No one believed me when I told them how fast I became fond of you, but they weren't seeing the same person I was. You were amazingly interesting to me. I loved learning the way things make you tick and trying to figure out your extremely complex personality. I wish I was slower with my feelings and took enough time to see how although we had a great connection we should have remained friends.
You were always honest with me about how you felt and that made me feel extremely comfortable with you.
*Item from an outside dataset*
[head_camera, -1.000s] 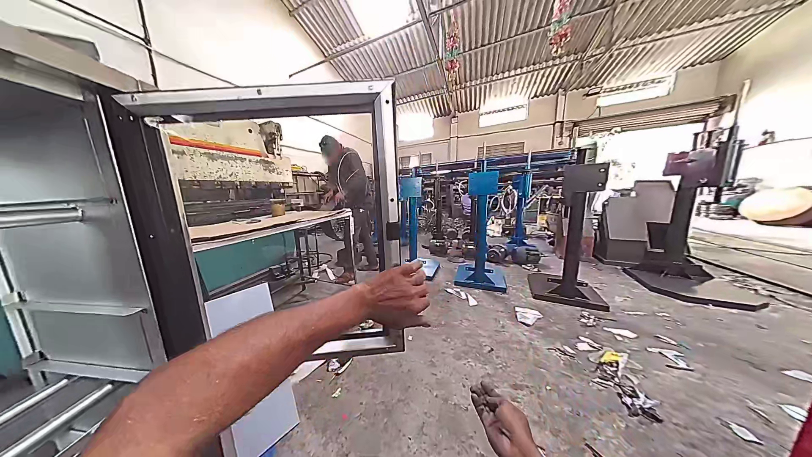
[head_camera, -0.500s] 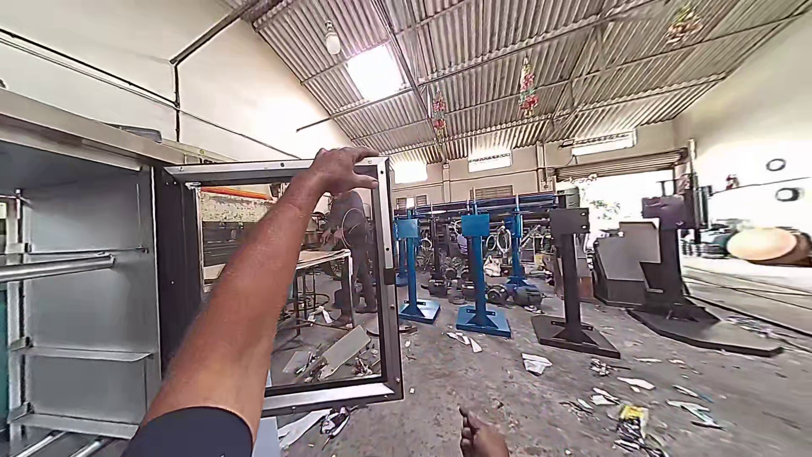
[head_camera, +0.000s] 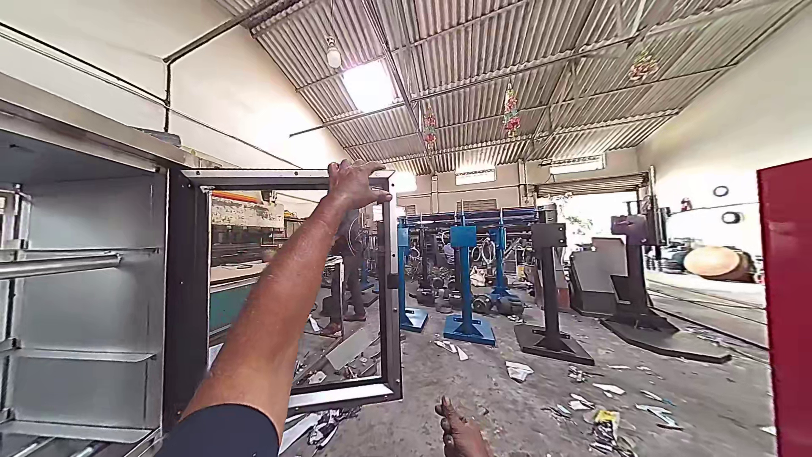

When we were together at the time I was not even grateful for the comfort you gave me because I was not planning on that feeling to go away, but it had. I wish I would have not got so comfortable.
You made me blind, but it's okay because while we were together I saw colors. I looked past your poor habits and reckless behavior to see more of a person that was never truly there, just one that I made up for you. You were sweet and had ridiculously funny humor, but you also were a manipulative asshole.
When you did something wrong, one way or another, I convinced myself that it was my fault. I forgave you too many times when you never even apologized to me. I wish I would have walked away sooner.
Although I was so greatly fond of you and I loved your hilarious, adventurous, and unique personality, your lack of empathy made me drift away until I felt completely nothing. I'm proud of who I have become since I got away from your toxic grasp. There is nothing I would want to change about how our relationship went, but I really do wish I knew that even though we were so happy and so passionate in the beginning, that I would be okay when it was time to leave.